Leave out the pictures, and retype only the lines from the beginning of the material through the line that contains "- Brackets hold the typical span", including both.
· · · · ·
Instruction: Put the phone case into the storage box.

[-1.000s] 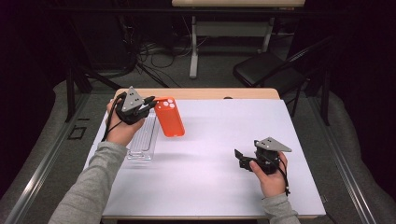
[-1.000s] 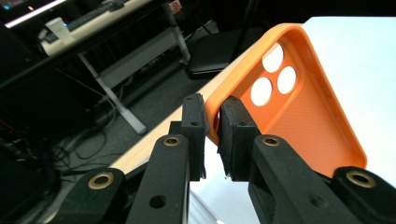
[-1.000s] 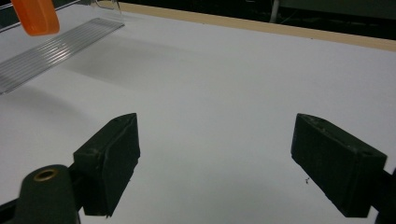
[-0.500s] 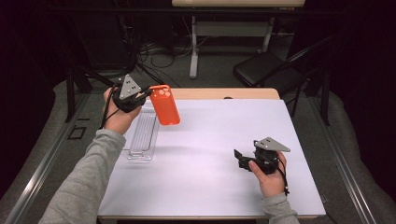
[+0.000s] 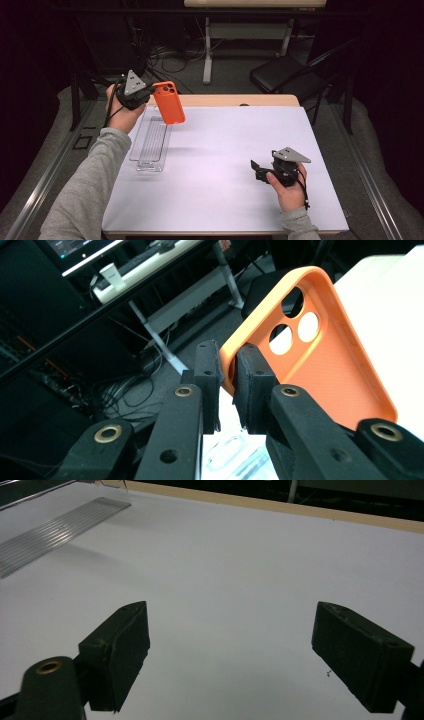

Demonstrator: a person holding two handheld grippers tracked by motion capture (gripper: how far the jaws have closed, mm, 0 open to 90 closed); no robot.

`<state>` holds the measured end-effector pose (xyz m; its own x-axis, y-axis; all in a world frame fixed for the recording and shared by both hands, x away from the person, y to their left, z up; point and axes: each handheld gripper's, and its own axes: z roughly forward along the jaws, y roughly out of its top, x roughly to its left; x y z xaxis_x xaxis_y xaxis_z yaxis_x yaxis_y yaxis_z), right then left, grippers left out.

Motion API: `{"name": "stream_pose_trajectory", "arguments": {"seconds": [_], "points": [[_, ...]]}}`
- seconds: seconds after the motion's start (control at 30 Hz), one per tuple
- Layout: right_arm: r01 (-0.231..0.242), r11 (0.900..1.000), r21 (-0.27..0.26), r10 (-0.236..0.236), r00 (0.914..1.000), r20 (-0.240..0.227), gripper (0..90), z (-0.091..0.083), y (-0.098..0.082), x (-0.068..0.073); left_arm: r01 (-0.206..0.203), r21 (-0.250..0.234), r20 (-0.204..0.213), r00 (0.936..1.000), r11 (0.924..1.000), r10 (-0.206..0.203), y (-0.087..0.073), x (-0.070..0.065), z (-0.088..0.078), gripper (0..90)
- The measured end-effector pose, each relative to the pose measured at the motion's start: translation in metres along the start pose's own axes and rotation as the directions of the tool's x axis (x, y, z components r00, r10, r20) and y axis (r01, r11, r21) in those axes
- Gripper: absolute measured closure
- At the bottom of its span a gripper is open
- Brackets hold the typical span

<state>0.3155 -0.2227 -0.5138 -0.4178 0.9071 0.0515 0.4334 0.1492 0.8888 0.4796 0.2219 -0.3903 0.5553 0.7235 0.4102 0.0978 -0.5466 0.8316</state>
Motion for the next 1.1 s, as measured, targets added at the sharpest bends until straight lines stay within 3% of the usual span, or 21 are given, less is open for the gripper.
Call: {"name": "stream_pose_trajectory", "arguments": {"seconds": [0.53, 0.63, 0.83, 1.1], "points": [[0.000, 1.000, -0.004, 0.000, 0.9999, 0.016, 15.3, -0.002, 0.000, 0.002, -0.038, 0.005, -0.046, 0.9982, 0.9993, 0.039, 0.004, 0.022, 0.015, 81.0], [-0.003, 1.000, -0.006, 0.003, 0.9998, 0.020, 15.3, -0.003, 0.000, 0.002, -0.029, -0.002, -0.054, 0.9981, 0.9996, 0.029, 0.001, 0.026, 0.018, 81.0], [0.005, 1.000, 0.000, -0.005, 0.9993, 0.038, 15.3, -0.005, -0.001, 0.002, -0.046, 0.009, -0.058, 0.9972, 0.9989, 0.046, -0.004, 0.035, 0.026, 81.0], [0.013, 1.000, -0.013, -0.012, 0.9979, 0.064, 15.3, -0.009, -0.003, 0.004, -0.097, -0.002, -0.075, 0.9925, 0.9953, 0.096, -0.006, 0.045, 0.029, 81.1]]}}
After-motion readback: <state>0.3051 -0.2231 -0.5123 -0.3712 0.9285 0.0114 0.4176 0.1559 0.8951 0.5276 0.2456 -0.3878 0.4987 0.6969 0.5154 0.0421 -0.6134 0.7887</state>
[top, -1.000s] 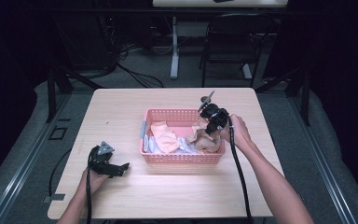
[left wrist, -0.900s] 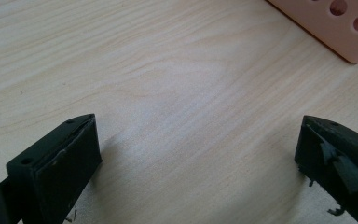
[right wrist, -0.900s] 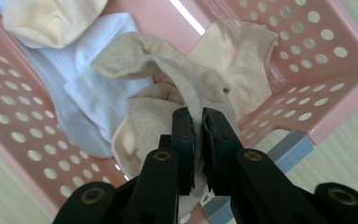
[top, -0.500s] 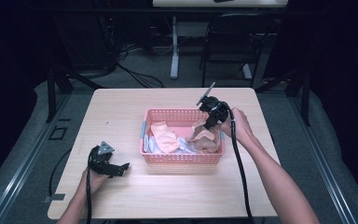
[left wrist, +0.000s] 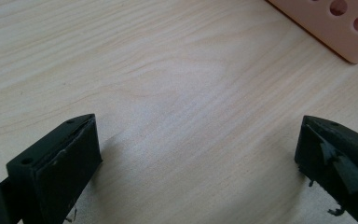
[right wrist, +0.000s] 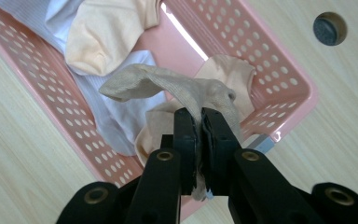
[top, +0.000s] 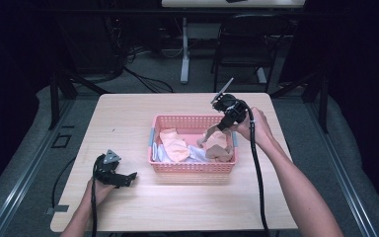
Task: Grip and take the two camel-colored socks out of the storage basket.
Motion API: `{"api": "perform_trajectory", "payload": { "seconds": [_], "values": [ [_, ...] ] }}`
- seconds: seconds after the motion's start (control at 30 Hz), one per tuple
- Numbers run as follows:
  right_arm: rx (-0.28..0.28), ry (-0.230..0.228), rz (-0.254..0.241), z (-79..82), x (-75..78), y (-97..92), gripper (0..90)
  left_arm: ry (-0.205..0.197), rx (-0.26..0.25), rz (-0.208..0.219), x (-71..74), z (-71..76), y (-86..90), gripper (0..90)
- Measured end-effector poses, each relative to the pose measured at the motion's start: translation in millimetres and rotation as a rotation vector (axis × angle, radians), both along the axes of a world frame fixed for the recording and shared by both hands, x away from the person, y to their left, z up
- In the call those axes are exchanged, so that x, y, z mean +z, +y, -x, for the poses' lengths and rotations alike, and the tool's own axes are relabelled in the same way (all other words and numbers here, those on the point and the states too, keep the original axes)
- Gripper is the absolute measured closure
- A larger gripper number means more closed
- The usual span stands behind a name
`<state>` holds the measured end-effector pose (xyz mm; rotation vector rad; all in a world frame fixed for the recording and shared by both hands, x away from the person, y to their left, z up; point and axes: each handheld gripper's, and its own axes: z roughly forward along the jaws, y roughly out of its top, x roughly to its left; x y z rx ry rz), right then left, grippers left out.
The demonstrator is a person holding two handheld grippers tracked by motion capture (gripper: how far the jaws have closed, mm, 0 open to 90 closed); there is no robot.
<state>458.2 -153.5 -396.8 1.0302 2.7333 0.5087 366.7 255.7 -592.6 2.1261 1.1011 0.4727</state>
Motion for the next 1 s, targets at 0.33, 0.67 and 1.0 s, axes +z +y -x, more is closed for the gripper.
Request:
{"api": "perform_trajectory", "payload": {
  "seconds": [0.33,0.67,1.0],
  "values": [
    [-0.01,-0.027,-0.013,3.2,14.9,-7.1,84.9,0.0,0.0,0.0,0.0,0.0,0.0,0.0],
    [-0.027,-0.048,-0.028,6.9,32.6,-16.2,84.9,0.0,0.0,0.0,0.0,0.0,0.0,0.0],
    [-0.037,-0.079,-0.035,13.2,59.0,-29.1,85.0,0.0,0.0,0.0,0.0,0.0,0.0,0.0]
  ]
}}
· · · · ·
- **Written answer**
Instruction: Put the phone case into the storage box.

[-1.000s] 
[-1.000s] 
[-1.000s] 
[-0.500s] 
[+0.000s] 

Demonstrator: a person holding two handheld grippers tracked by motion capture (gripper: how far the jaws have closed, mm, 0 open to 90 closed); no robot.

`<state>` holds the measured end-effector pose (xyz m; its own x-axis, y-axis; all in a world frame fixed for the recording and shared by both hands, x away from the person, y to their left, z up; point and axes: each handheld gripper's, and its own axes: z roughly forward along the jaws, y roughly out of its top, x roughly to its left; x y z xaxis_x xaxis_y xaxis_z yaxis_x yaxis_y yaxis_z), right then left, grippers left out.

Motion API: `{"name": "stream_pose_trajectory", "arguments": {"seconds": [_], "points": [[_, ...]]}}`
- seconds: seconds after the motion's start (control at 30 Hz), one per tuple
- Layout: right_arm: r01 (-0.231..0.242), r11 (0.900..1.000), r21 (-0.27..0.26), r10 (-0.236..0.236), r00 (0.914..1.000), r20 (-0.240..0.227), gripper (0..90), z (-0.091..0.083), y (-0.098..0.082), x (-0.068..0.073); left_arm: r01 (-0.206..0.203), r21 (-0.250..0.234), r20 (-0.204..0.213), r00 (0.936..1.000), r11 (0.924..1.000), r10 (-0.206..0.203), y (-0.087..0.073), x (-0.070..0.065), z (-0.088..0.078), gripper (0..90)
- The measured end-effector pose, each relative to the pose measured at the motion's start: translation in metres along the start pose's own axes and rotation as the directions of the tool's x axis (x, y, z components r00, r10, r20) and y axis (r01, r11, r21) in those axes
- Gripper: absolute measured closure
- At the bottom of its span a gripper is open
- Brackets hold the typical span

This answer requires nothing else.